Maybe we should take a reverse view, and say: If the protocol is a
request-response protocol, and the server can generate a log file that
contains a set of metrics as defined below, it can be characterised. Or
something in that vein.
In the light of that, here is a second go on the metrics:
>>Comments about metrics:
>>Classification of users (educational, home, ISP, or corporate)

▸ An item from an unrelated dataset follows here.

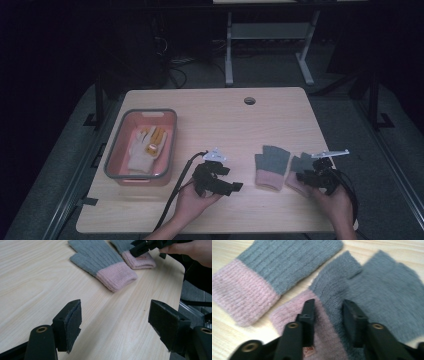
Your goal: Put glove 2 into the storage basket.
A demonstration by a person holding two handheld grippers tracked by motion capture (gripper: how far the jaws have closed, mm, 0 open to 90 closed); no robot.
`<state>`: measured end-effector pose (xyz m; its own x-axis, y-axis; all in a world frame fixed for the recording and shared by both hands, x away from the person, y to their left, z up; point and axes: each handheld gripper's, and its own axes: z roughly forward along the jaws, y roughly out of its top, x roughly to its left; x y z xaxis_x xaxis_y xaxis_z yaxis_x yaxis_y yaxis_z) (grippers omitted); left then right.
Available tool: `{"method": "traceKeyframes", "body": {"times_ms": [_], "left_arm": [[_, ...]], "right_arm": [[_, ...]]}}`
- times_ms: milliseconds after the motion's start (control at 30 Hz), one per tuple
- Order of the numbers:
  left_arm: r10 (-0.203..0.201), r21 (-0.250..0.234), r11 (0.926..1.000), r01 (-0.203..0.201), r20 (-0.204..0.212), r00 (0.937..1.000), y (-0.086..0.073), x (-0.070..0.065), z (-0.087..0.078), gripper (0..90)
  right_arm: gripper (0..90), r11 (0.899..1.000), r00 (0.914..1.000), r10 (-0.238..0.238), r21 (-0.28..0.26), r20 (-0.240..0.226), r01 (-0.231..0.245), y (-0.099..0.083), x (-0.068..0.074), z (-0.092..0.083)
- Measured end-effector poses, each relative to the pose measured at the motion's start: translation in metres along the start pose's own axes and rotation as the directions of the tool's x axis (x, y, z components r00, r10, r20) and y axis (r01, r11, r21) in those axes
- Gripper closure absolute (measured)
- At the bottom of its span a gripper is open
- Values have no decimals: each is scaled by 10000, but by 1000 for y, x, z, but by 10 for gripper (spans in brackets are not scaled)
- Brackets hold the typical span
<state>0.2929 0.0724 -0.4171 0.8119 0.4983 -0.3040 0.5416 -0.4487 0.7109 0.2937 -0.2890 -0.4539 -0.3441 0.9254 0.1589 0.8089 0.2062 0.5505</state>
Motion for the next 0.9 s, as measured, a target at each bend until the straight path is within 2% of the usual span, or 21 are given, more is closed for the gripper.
{"method": "traceKeyframes", "body": {"times_ms": [200, 300, 433, 767, 900], "left_arm": [[-122, -32, 9999, 122, 45, 9999, -6, 2, -2, 267], [-202, -164, 9997, 202, 34, 9998, -7, 3, -4, 267], [-212, -253, 9995, 214, 96, 9997, -6, 2, -7, 267], [-28, -371, 9993, 32, 122, 9999, -5, -2, -11, 268], [16, -354, 9994, -14, 58, 10000, -6, -3, -11, 268]], "right_arm": [[756, 10000, 10000, 8, -2, 1, -8, 1, 2, -1], [767, 9999, 9999, 125, -19, -40, -125, 0, 3, -4], [772, 9999, 9999, 41, -147, -123, -42, 0, 3, -7], [771, 9953, 9978, -590, -784, -287, 566, 7, 17, -23], [770, 9943, 9961, -793, -752, -398, 761, 11, 22, -25]]}}
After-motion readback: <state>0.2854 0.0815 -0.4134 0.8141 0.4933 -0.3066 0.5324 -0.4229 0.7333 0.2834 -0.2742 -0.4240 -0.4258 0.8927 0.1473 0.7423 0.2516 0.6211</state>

>I think these days 'home' and 'ISP' are a bit redundant, with the ISP and
corporate sectors dominating traffic.
It seems to me that this can either be fairly detailed, and give a
reasonably detailed classification, or it can be a rather rough
classification (educational, governement, ISP, corporate). Whichever, we
are making the assumption that there are a number of traffic patterns that
matches a certain group. In the interest of normalizing the technology,
this is an item which the log file provider would supply themselves, from a
drop-down menu maybe.
See also below about which type of log it is.
>>Roles within the classification: Sales, tech support, engineering;
>>teenager, parent, toddler, schoolchild; etc. (Note: Do we need to develop a
>>standard syntax/vocabulary for things like these?)

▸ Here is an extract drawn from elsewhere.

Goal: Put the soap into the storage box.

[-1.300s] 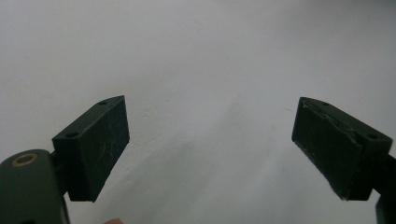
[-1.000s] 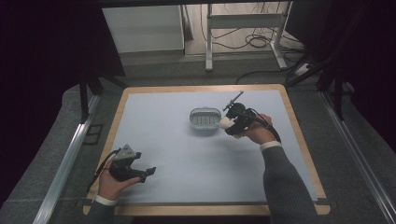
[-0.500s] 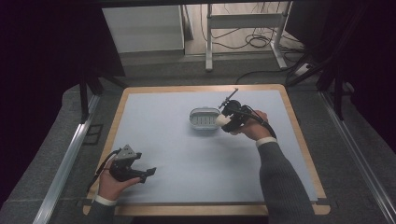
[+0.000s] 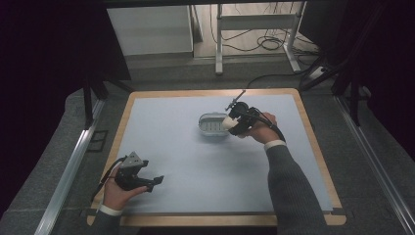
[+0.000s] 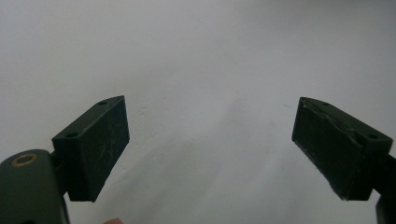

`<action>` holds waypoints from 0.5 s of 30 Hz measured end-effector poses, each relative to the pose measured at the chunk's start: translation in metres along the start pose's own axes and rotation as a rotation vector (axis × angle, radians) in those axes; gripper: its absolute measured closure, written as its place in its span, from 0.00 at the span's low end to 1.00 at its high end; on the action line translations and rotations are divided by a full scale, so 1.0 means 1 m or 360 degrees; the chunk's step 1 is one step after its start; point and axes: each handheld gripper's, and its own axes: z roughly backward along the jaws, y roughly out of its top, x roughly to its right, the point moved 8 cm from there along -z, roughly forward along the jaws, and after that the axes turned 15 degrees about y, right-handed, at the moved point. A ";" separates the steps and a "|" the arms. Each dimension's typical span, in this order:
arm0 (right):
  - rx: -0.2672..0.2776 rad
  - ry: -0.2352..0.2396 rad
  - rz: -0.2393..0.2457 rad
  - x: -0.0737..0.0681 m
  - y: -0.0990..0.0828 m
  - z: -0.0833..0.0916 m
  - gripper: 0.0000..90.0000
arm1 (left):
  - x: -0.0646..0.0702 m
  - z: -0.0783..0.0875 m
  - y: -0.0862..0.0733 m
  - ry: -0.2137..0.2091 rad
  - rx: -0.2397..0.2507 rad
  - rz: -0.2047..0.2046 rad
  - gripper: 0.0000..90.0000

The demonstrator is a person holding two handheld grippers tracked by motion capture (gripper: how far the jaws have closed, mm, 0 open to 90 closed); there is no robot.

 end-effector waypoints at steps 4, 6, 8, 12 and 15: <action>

>We could use SIC business codes, though I'm not sure that this level of
>granularity gives us much today in terms of analysis. It may be simpler to
>leave this out.
See above
>>Domain of server (gTLDs and top domains are all very well, but which
>>language is it in? Some languages, e.g. Swedish, span several domains -
>>.se, .nu, .com are frequently used for servers. How do we handle
>>mixed-language servers? Servers that are in several domains (e.g.
>>ericsson.com, is also ericsson.se and ericsson.nl, and the content is the
>>same, to give just one example)
>I agree that language is an important field to capture, but can probably be
>separated out from domain. For domain, I think listing all domains served
>(including vhosting, etc) is all that is required.
OK, and then language can be a property of the web pages? If nothing else,
it would be interesting to compare the use (both in absolute figures and
related to the users location) of the pages in different languages.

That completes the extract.